- TASK GOAL -
Every line below that holds the string "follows" should be copied out.
Start of SOURCE INFORMATION
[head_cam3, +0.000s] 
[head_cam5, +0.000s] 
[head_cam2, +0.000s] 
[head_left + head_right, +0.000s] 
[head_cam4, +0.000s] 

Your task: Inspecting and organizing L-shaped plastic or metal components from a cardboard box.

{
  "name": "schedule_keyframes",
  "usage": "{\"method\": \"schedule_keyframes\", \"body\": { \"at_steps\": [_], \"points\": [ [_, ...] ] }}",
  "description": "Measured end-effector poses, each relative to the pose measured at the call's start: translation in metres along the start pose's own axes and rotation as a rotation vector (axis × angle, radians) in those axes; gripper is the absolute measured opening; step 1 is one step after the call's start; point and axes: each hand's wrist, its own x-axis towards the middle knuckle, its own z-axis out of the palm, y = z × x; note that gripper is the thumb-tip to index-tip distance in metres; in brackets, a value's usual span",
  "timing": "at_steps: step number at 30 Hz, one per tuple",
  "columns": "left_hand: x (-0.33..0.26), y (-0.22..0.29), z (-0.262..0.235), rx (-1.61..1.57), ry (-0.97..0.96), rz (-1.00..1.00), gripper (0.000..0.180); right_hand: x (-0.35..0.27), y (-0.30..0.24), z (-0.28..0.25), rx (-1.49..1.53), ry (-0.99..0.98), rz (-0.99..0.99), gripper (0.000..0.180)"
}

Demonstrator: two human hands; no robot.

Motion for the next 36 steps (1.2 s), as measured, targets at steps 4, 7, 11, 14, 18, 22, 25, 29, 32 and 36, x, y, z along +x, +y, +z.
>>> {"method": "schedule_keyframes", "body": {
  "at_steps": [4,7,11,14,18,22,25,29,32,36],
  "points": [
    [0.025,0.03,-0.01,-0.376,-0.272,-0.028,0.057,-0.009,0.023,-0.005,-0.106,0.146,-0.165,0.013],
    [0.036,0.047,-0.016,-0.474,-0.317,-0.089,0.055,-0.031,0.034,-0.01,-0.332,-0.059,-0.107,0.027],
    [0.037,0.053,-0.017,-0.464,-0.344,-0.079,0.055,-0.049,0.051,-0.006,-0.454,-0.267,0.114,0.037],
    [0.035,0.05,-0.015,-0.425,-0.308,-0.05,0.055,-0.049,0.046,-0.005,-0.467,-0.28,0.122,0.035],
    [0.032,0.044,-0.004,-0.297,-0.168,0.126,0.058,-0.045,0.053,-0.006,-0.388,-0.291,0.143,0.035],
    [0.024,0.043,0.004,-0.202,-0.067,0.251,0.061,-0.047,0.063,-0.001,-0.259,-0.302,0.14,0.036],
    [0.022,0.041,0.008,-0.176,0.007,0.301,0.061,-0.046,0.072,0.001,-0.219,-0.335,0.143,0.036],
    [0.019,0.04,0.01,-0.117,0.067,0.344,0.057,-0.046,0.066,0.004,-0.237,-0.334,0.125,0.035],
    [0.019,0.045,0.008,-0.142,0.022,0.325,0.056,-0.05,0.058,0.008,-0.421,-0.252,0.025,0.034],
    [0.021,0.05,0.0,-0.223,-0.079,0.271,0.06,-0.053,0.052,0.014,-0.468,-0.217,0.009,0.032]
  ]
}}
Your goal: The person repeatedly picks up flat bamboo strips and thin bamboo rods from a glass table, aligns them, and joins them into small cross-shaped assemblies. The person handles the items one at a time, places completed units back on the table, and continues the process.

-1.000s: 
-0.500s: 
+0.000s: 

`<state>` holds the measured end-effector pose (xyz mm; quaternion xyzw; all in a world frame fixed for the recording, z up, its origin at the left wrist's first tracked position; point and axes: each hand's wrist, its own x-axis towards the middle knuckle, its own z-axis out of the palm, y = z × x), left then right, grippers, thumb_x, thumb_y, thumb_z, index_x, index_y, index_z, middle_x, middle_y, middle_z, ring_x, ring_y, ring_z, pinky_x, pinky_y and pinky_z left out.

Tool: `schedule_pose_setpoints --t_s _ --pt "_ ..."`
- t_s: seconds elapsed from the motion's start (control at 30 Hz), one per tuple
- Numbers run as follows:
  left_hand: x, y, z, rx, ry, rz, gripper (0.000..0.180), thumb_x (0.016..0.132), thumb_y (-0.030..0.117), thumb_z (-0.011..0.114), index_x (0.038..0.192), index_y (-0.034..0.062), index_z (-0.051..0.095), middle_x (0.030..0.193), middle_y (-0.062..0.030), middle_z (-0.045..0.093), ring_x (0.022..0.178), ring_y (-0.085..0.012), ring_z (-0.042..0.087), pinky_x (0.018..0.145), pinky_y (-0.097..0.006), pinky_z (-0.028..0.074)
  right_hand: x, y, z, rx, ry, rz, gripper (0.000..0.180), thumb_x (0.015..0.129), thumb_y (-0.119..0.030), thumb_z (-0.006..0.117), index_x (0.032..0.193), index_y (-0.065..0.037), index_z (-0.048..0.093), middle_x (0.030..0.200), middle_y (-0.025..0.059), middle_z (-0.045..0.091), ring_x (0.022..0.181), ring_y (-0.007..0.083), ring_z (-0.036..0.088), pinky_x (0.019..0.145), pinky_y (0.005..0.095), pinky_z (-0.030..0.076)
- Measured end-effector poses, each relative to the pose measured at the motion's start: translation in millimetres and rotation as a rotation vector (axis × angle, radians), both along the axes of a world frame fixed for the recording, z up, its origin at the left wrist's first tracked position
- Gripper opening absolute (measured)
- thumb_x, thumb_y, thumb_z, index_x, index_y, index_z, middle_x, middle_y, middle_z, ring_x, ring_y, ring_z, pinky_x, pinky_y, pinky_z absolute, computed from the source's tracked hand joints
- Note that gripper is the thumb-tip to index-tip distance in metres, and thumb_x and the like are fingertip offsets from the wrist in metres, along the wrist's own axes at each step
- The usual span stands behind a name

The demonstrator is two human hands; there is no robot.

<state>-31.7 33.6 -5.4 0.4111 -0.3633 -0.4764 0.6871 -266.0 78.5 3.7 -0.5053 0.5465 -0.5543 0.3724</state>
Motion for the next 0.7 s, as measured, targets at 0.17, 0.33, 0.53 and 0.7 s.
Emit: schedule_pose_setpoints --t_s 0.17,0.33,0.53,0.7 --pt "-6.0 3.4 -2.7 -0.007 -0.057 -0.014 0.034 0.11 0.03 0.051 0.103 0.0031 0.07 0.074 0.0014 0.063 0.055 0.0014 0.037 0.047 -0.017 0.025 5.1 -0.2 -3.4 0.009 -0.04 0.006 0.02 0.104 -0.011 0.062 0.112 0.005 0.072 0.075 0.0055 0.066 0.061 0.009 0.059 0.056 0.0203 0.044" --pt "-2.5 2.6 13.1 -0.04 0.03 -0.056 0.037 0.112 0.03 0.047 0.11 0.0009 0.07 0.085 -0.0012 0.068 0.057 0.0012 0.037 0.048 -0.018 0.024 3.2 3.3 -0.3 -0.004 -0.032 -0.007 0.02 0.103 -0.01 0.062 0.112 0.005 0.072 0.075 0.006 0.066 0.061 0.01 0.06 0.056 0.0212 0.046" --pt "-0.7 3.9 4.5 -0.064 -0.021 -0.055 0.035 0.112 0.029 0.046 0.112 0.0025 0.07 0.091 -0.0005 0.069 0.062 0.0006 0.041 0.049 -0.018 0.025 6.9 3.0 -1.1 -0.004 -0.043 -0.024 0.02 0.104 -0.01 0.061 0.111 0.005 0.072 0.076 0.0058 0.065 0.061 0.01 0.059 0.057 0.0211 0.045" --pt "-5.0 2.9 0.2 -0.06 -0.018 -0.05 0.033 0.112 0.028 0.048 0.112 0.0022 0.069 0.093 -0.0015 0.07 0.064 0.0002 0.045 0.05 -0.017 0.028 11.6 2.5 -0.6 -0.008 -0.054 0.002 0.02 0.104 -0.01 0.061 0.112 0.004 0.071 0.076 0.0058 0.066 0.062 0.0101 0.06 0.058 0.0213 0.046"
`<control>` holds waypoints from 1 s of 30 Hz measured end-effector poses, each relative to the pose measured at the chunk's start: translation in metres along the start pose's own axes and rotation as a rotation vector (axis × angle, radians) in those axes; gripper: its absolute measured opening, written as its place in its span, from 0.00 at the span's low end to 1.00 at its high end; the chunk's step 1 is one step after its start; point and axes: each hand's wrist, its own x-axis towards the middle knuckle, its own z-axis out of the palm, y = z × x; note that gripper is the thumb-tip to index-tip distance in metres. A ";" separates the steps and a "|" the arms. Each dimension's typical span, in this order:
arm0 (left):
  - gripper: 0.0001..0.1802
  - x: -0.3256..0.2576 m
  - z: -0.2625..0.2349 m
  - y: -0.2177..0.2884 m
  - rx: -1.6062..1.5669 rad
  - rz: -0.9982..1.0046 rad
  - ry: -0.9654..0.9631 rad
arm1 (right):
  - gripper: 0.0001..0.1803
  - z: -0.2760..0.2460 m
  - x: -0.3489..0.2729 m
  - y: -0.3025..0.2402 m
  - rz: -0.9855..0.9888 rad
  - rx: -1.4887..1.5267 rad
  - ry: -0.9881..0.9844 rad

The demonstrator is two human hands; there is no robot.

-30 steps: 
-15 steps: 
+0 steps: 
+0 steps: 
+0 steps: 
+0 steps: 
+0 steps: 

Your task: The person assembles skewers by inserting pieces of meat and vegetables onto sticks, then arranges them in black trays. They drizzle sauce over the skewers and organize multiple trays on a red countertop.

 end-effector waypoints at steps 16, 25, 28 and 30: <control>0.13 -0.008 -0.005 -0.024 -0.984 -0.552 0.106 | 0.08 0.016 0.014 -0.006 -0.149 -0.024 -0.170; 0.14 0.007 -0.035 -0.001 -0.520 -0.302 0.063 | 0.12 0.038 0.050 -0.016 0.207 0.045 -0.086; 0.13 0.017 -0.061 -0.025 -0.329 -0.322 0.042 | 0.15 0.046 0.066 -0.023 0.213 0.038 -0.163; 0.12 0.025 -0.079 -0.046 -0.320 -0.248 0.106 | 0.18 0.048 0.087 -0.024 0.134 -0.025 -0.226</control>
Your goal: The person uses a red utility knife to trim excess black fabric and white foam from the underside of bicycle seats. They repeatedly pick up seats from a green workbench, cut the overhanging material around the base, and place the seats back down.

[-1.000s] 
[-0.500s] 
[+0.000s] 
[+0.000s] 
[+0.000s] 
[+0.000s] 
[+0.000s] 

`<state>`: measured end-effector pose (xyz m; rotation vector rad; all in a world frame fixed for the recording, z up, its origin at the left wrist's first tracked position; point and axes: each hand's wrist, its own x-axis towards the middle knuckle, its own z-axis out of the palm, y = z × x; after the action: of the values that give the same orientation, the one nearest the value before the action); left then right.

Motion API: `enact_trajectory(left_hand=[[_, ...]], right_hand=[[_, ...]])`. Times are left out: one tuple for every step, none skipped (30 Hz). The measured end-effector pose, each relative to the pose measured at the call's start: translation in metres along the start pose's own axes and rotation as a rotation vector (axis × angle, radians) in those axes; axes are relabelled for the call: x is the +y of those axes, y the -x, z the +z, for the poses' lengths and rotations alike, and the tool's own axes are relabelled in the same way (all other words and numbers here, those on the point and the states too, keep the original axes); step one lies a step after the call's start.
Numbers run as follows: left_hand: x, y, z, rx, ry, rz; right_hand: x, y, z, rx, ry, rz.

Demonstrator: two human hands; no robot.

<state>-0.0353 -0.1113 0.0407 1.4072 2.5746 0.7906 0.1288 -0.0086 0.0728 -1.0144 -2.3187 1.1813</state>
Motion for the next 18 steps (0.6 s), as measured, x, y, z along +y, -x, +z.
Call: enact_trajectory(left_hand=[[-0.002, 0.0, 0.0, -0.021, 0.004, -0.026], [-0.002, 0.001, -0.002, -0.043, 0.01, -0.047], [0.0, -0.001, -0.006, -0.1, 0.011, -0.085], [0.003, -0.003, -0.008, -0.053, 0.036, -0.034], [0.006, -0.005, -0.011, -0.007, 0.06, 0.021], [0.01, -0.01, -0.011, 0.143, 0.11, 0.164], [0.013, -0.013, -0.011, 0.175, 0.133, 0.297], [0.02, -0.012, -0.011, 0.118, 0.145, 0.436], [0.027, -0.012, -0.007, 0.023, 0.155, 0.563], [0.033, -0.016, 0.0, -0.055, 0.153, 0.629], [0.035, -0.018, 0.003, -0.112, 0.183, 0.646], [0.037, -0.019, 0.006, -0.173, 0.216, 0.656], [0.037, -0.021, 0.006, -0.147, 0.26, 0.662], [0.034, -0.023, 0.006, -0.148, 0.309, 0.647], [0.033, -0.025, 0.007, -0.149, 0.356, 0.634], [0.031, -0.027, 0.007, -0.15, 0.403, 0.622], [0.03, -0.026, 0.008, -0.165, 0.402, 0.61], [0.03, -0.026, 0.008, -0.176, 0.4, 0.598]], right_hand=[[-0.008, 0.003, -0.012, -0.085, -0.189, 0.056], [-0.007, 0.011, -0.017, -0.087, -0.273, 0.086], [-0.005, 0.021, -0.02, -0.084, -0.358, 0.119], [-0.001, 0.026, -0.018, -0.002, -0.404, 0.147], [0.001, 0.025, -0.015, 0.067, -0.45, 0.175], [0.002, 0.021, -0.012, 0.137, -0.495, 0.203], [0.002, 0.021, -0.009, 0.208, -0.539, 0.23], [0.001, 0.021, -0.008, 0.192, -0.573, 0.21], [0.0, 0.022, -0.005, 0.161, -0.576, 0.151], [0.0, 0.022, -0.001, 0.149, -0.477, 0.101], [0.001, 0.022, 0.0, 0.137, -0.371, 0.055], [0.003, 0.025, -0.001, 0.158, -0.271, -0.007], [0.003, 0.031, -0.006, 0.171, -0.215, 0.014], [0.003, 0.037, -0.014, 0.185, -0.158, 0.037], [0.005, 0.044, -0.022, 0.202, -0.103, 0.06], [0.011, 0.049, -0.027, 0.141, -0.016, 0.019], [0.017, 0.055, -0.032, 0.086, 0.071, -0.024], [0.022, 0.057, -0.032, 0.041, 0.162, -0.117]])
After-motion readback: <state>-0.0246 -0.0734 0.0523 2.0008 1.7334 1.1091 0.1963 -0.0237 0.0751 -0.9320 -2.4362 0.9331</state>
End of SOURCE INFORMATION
- EXERCISE RESPONSE -
- Numbers run as follows:
Numbers run as follows: left_hand: x, y, z, rx, ry, rz; right_hand: x, y, z, rx, ry, rz.

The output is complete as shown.